One must traverse two richly appointed antechambers to reach Nguyen's inner sanctum, its institutional windows festooned with luxurious red drapes. An entire wall is covered with plaques—awards and accolades for his accomplishments in engineering, education, diversity and Vietnamese-American relations (among them a Lifetime Achievement Award from the World Automation Congress for his contribution to robotics and intelligent automation).

When Nguyen first assumed the role of dean, the school of engineering was faltering amid low enrollments (approximately 175 students). Through targeted marketing, both domestically and abroad, Nguyen has nearly tripled the department's size at a time when other STEM programs are struggling for footing. Currently, there are roughly 650 students (475 undergraduates) and 44 faculty members, who have nearly $10 million in research grants.

"It took me about 10 years to figure out that you have to be unique, to have a niche, otherwise you can't recruit students," observes Nguyen. Ultimately, he built on the program's setting within a Catholic institution that emphasizes character development and ethics. "That is part of the Catholic mission, to build ethical people," says Nguyen.

Nguyen's most savvy—though some might call it controversial—strategy was to systematically market to top international students. Currently, CUA has variations on 2-plus-2 agreements with universities in India, Brazil and Vietnam, Nguyen's "old country." In fact, 10% of the department's student body is Vietnamese, and those students rank in the top 50th percentile.

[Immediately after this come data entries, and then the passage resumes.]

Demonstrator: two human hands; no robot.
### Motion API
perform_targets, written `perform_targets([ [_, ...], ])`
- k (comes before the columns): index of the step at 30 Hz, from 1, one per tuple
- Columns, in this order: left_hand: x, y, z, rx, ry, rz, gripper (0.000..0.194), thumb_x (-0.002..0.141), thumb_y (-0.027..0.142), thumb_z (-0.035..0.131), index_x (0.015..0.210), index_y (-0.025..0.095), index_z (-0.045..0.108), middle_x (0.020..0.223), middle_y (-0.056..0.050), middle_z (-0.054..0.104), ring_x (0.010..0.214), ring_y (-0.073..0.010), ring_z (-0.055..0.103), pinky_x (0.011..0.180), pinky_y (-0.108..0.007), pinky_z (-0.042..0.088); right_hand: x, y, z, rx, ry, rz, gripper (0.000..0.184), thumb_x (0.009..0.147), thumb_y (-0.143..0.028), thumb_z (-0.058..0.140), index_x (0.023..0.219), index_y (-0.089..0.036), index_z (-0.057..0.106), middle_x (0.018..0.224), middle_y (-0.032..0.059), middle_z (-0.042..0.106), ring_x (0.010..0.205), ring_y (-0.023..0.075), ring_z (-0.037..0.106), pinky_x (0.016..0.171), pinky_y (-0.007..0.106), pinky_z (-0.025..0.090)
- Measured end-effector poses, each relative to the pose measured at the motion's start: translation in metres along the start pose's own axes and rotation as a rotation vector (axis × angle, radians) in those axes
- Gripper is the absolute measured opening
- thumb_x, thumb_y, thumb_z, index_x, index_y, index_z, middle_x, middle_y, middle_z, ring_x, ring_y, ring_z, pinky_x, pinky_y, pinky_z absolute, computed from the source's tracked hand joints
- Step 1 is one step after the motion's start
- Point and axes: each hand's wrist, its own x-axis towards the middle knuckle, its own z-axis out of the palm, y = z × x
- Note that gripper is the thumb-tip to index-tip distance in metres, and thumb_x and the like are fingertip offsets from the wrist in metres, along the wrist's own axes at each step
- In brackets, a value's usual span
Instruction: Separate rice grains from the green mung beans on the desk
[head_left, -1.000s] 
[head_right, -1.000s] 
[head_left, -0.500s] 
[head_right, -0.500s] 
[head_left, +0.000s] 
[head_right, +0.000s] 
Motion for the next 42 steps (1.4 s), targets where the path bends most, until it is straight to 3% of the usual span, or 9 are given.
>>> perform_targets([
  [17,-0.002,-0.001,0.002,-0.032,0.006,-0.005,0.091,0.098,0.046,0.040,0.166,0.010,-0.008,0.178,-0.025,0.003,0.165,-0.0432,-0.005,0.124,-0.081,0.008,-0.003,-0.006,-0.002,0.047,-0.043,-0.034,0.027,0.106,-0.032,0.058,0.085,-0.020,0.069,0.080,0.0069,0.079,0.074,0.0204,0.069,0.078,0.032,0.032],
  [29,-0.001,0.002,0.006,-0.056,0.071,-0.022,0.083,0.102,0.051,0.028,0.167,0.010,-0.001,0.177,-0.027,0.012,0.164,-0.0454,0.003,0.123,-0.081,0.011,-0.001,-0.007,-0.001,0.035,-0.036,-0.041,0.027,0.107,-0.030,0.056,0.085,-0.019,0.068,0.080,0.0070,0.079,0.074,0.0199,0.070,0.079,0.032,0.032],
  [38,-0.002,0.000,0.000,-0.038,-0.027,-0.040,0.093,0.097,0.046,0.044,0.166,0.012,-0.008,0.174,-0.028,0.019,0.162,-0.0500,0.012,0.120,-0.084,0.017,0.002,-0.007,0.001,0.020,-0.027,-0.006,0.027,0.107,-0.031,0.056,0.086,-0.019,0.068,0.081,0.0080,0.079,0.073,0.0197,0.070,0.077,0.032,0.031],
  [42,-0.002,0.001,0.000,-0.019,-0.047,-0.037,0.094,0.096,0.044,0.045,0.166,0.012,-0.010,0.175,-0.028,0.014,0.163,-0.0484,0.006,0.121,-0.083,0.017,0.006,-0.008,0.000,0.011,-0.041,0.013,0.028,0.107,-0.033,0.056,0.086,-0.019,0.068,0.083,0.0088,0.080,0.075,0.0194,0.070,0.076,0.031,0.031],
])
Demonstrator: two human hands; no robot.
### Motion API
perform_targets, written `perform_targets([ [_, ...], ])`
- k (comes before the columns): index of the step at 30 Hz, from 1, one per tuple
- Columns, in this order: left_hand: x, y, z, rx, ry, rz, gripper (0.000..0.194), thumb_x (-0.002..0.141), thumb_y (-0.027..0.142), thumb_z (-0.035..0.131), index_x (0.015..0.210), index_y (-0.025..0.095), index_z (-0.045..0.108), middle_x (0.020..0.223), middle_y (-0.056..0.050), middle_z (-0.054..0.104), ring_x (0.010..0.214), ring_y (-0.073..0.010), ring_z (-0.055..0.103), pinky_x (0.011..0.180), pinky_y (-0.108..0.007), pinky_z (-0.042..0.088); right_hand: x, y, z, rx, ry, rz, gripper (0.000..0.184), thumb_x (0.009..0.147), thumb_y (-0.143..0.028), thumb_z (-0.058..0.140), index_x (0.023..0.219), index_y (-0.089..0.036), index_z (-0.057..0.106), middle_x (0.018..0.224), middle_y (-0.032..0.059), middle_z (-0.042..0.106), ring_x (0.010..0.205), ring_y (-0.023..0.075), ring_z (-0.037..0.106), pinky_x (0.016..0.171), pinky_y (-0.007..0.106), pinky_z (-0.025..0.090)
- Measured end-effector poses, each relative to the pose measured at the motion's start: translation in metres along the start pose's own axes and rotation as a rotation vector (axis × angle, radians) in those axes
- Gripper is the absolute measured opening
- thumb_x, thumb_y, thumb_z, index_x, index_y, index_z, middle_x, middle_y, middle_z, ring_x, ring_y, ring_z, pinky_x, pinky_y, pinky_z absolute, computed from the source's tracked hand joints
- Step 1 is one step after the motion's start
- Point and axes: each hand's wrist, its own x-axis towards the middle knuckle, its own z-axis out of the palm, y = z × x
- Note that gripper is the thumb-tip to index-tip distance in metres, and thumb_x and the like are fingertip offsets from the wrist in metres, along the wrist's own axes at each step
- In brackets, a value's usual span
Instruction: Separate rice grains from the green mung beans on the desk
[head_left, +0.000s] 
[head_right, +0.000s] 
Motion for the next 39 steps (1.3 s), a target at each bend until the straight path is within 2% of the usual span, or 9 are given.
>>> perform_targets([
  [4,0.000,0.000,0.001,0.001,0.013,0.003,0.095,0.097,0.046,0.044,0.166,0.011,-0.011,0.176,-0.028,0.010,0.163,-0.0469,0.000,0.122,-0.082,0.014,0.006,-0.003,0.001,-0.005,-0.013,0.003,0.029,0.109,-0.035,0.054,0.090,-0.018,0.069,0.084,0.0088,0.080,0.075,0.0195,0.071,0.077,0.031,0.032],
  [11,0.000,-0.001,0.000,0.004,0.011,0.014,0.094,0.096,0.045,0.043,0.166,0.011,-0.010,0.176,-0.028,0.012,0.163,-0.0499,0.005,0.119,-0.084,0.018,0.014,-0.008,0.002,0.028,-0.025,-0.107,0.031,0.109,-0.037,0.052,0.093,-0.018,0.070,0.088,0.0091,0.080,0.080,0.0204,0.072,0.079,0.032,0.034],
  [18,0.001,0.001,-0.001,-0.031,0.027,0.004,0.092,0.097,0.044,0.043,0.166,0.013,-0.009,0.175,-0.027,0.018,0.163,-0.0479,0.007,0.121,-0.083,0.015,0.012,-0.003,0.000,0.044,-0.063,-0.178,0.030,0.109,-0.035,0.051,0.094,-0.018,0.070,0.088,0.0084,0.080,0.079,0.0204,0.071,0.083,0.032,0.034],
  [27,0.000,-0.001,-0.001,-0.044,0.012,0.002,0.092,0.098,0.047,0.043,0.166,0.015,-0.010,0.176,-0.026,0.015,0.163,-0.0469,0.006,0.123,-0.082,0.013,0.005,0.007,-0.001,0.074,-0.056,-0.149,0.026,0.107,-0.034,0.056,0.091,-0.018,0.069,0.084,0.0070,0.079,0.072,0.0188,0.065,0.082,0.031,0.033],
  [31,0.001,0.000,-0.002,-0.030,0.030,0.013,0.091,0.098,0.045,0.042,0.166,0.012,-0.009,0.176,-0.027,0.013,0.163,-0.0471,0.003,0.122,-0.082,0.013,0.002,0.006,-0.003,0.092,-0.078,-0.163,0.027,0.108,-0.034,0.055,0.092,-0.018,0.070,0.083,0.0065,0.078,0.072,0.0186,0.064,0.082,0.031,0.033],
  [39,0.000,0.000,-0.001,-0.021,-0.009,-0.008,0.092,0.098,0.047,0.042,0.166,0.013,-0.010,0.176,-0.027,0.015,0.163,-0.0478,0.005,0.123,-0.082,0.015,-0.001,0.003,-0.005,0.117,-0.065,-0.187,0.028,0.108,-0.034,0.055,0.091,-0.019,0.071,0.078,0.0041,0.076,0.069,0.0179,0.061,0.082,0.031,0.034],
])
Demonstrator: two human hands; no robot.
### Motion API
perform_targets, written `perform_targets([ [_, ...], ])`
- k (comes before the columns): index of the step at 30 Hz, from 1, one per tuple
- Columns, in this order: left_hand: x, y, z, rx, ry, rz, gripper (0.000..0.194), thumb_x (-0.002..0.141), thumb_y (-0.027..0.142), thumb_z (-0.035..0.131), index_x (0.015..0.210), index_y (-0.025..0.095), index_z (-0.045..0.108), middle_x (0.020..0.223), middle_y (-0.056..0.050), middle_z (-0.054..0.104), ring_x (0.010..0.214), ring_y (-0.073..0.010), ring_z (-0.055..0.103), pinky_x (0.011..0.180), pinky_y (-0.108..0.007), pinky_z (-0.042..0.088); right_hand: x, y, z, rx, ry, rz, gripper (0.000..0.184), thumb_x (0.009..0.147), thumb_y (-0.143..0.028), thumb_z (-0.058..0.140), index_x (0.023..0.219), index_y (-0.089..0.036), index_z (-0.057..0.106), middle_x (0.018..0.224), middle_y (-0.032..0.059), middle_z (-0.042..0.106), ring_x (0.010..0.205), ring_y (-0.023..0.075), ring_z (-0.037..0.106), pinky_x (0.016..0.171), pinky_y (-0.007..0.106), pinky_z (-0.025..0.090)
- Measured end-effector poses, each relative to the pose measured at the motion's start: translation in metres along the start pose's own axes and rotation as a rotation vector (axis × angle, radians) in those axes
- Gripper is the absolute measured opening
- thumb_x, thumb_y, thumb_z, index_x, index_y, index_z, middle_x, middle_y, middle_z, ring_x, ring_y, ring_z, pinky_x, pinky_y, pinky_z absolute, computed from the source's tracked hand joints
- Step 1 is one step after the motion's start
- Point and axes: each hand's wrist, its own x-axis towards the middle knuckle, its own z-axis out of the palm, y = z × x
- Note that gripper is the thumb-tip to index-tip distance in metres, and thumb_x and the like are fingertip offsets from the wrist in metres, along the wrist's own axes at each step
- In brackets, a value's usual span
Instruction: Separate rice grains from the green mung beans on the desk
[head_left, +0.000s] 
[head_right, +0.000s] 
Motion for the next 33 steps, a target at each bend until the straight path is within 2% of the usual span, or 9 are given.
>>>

Some might argue that the preponderance of foreign students takes away from American slots, but Nguyen says they have allowed CUA to expand the department, creating more opportunities for all students. Most significantly, he says, their presence—particularly those from Asian countries where outsourcing is prevalent—builds American students' skills and comfort levels for competing in increasingly global STEM markets.

The wave of international students seems to have also helped raise the bar on academic achievement among domestic students. Some CUA science and technology faculty who formerly approached Nguyen with concerns about having to grade on a curve, report that a majority of American students now are keeping up.

Nguyen says it's time for U.S. higher education to do more than give lip service to expanding access and diversification—particularly in STEM fields. "I think diversity is a big thing for the United States. It's not much of a choice; it's just a matter of time...So, wake up! It's the future."